If you have feedback, questions or topics you’d like me to address in a future issue, do get in touch at raised[at]edaith.com


Tina


 


1/ 🦉Learning


How digital generations prefer to learn


Modern learners are ever under digital bombardment which has changed learning preferences. This textbook for educators identifies nine key learning attributes of digital generations:


#1 Digital learners prefer receiving information from multiple, hyperlinked digital sources

#2 Digital learners prefer parallel processing and multitasking

#3 Digital learners prefer processing pictures, sounds, color, and video before they process text

#4 Digital learners prefer to network and collaborate simultaneously with many others

#5 Digital learners unconsciously read text on a page or screen in a fast pattern

#6 Digital learners prefer just-in-time learning

#7 Digital learners are looking for instant gratification and immediate rewards, as well as simultaneously deferred gratification and delayed rewards

#8 Digital learners are transfluent between digital and real worlds

#9 Digital learners prefer learning that is simultaneously relevant, active, instantly useful, and fun





2/ 🚀 Skills


Generative AI features in mobile cameras


You’ve probably noticed some basic AI features in your phone camera – the ability to copy and play with image finishes. The next wave of features includes the ability to instantly change expressions on people’s faces, remove and resize objects in your photos.


This could be handy to create a decent family photo, not so great for any notion that people’s real-time photos might be a trustworthy representation of actual events.





3/ 📚 Education


Misrepresentation of college costs in the US


This article presents a case of fraudulent behaviour by universities with a system that masks the actual cost of a standard college education - which is much lower than what is marketed. The price for degrees for most universities is advertised (and reported to authorities) to be similar to the Ivy league institutions to appear prestigious and encourage applications. In practice, to ensure adequate student numbers most new students receive scholarships that offset tuition fees.


🔗 The Truth about College Costs (National Affairs)




4/ ⚡️Social


Bean soup and the ‘what about me effect’


Bean soup was trending on TikTok, with creators sharing recipes. One user’s response to personalisation questions about her recipe, including "But what if I don't like beans?", has led to calling out of the “what about me effect”.


The “What About Me Effect” combines individualistic culture with being constantly online. Always viewing personalised content feeds into some people’s expectation that everything they see should match their individual interests, preferences, and situation. The internet noticed the ridiculous slew of “what if” questions on bean soup videos and turned it into a running joke.





5/ 🛜 Online


Junk websites


People are using generative AI to quickly create junk websites to capture programmatic advertising money.
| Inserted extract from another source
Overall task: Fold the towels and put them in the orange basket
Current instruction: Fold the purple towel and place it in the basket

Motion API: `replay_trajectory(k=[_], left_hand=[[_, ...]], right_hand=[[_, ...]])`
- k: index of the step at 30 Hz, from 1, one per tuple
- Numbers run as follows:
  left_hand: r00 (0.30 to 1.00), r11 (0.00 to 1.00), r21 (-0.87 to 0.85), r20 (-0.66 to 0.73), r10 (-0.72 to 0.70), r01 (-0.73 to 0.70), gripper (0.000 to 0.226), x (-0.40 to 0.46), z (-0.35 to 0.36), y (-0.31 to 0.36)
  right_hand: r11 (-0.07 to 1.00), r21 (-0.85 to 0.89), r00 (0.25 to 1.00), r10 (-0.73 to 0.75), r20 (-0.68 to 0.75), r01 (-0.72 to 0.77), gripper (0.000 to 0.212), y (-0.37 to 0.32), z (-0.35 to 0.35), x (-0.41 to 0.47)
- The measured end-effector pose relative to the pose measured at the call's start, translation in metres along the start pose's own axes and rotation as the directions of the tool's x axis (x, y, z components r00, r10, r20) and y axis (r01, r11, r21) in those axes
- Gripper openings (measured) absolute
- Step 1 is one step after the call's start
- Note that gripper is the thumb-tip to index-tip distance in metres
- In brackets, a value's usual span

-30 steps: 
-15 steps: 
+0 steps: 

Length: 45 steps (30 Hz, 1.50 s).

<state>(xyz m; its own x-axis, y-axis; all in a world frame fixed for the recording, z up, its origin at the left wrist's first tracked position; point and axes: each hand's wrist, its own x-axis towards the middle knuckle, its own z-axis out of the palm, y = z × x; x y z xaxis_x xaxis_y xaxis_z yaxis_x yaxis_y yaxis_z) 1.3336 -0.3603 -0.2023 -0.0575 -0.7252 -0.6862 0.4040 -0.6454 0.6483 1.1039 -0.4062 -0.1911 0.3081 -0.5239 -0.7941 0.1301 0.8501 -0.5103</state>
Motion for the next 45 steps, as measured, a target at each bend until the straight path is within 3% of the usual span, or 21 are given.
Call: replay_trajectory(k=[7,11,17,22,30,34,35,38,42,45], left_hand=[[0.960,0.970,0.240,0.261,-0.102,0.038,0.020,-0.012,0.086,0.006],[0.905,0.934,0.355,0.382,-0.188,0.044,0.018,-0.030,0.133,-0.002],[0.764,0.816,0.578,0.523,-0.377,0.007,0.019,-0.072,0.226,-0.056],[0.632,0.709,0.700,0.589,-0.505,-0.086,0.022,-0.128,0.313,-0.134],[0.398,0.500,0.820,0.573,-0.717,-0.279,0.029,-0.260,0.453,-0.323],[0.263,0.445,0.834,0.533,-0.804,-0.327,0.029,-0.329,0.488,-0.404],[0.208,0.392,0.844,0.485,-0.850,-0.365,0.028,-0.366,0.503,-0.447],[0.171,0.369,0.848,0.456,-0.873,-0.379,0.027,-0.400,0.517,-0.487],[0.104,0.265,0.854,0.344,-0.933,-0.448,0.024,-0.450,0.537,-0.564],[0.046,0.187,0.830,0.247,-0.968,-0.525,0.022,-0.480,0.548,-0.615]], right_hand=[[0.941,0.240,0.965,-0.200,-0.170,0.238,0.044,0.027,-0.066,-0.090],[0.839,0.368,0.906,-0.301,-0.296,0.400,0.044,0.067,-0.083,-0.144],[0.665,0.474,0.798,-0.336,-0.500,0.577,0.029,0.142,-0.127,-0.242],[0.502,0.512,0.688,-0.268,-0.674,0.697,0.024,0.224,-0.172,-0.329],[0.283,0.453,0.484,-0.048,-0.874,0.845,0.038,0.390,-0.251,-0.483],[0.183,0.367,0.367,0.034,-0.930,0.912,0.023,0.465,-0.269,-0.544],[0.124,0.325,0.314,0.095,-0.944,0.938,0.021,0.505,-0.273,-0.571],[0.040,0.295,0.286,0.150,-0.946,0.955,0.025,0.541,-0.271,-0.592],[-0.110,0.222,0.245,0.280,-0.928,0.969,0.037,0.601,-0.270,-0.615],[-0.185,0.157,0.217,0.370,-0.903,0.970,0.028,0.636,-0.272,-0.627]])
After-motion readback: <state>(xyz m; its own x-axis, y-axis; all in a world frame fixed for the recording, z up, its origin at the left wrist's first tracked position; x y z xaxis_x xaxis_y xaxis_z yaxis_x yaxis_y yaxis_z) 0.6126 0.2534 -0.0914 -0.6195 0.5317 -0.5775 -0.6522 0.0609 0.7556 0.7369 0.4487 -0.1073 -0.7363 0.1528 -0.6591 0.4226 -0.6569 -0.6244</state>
Blue chip advertisers and major brands advertisements are displayed on these sites, likely without their knowledge, wasting about $13 billion each year.

The ploy works because programmatic advertising allows companies to buy ad spots on the internet without human oversight. Algorithms bid on placements with the goal to maximise the number of relevant human views for the ad. Even before generative AI entered the scene, around 21% of ad impressions were taking place on junk made for advertising websites.

For example, UAIN World-Today-News.com, a junk news and lifestyle site published about 1,200 articles per day during a week of June monitored. In comparison, The New York Times typically publishes around 150 articles a day.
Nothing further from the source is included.